ASSIGNED TASK:
Scan the records below, and wherever a line has the word "cable", pull it out.

==== DATA UNDER STUDY ====

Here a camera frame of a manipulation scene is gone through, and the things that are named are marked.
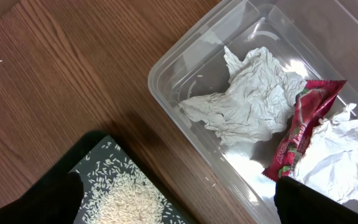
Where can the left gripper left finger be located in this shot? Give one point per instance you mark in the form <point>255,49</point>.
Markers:
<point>57,203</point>

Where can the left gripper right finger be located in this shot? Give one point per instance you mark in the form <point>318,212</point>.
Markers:
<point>299,204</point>

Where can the rice pile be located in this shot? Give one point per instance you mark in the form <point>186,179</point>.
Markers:
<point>116,191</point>

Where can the white napkin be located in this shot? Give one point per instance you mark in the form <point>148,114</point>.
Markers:
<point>258,103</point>
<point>330,163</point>

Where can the red snack wrapper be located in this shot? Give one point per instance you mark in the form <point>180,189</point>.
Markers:
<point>311,105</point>

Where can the black rectangular tray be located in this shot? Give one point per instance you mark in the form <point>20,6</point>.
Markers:
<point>78,151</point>

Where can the clear plastic bin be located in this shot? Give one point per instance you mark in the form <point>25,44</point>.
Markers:
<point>315,39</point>

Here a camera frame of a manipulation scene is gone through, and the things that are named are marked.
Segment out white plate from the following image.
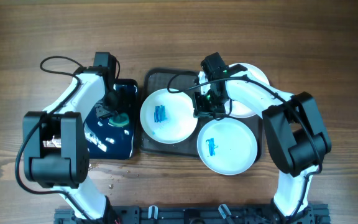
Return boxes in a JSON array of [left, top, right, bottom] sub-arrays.
[[197, 62, 270, 119], [196, 118, 258, 175], [140, 88, 198, 144]]

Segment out white plate bottom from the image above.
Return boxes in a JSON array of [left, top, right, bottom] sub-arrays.
[[196, 118, 258, 175]]

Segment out black water tray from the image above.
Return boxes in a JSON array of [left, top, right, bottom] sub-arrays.
[[84, 79, 139, 160]]

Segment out right black cable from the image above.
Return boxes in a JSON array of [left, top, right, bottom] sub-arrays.
[[166, 70, 324, 223]]

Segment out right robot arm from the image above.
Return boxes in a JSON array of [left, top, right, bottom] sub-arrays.
[[193, 52, 332, 223]]

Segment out dark brown serving tray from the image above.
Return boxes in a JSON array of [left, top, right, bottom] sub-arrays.
[[135, 67, 265, 159]]

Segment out green yellow sponge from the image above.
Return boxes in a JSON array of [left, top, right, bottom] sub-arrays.
[[108, 113, 130, 128]]

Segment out left black cable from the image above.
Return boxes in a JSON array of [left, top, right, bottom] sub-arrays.
[[14, 55, 93, 220]]

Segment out black cable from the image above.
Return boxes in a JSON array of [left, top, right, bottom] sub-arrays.
[[14, 55, 93, 220], [166, 70, 324, 223]]

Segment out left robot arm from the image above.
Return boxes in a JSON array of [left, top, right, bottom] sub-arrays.
[[15, 52, 120, 223]]

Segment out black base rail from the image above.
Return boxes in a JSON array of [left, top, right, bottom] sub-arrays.
[[53, 203, 331, 224]]

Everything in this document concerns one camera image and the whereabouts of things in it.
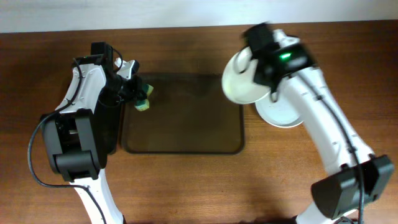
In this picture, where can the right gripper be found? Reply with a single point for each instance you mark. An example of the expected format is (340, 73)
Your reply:
(255, 80)

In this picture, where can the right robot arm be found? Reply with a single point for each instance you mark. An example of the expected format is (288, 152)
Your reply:
(356, 176)

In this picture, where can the black rectangular tray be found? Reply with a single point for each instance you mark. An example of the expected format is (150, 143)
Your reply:
(107, 115)

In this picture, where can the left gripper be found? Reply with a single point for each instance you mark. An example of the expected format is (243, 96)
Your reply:
(137, 89)

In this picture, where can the white plate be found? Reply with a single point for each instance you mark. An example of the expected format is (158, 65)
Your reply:
(238, 79)
(280, 114)

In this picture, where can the green yellow sponge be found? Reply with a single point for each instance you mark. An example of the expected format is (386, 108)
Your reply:
(142, 101)

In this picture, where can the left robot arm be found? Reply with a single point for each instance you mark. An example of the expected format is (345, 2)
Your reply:
(83, 130)

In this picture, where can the brown translucent serving tray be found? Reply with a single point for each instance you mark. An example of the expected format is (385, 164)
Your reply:
(188, 114)

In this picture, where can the white plate top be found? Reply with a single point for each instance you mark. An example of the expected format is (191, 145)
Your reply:
(238, 79)

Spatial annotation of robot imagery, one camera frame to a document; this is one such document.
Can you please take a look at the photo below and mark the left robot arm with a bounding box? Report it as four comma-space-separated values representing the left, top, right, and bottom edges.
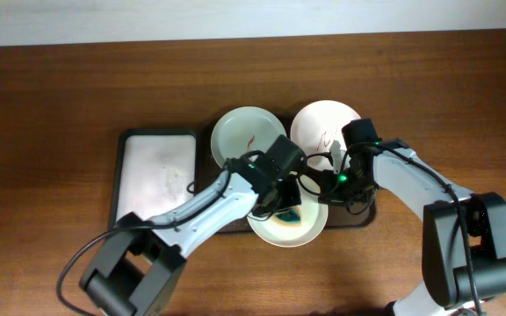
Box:
79, 136, 306, 316

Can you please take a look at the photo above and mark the large brown tray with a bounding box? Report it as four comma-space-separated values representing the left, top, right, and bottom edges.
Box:
192, 118, 377, 234

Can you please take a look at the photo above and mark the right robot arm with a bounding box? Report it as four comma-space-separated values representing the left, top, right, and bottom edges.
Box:
319, 118, 506, 315

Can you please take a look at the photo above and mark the small dark tray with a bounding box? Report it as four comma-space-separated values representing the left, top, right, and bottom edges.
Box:
108, 127, 199, 229

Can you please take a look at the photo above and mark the green yellow sponge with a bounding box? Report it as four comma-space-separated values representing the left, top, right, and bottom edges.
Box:
275, 208, 301, 225

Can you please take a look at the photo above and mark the white front plate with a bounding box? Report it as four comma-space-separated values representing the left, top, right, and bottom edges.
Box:
247, 185, 329, 248

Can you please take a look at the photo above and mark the pinkish white plate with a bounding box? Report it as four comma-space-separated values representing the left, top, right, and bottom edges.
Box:
290, 100, 360, 171

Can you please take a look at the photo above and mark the pale green plate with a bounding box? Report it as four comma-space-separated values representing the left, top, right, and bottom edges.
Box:
210, 106, 286, 167

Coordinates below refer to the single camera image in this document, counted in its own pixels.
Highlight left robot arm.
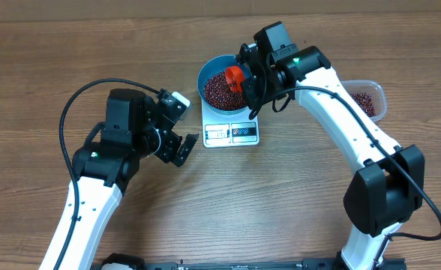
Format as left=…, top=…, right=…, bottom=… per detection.
left=40, top=88, right=198, bottom=269

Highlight red beans in container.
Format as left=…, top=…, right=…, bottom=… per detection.
left=351, top=92, right=376, bottom=117

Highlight orange measuring scoop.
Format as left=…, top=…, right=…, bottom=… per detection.
left=224, top=65, right=245, bottom=93

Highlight clear plastic container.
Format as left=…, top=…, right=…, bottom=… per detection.
left=341, top=80, right=388, bottom=122

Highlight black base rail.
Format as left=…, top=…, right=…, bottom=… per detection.
left=91, top=253, right=407, bottom=270

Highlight red beans in bowl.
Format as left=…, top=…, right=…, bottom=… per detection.
left=204, top=72, right=246, bottom=111

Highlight blue bowl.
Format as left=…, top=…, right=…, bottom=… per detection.
left=197, top=55, right=249, bottom=104

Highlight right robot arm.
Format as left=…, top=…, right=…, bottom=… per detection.
left=235, top=22, right=425, bottom=269

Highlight white digital kitchen scale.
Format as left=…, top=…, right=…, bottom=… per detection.
left=202, top=101, right=260, bottom=149

====

WRITTEN SOLUTION:
Segment out right black cable from the image above.
Segment out left black cable from the image above.
Segment out black cable from the image above.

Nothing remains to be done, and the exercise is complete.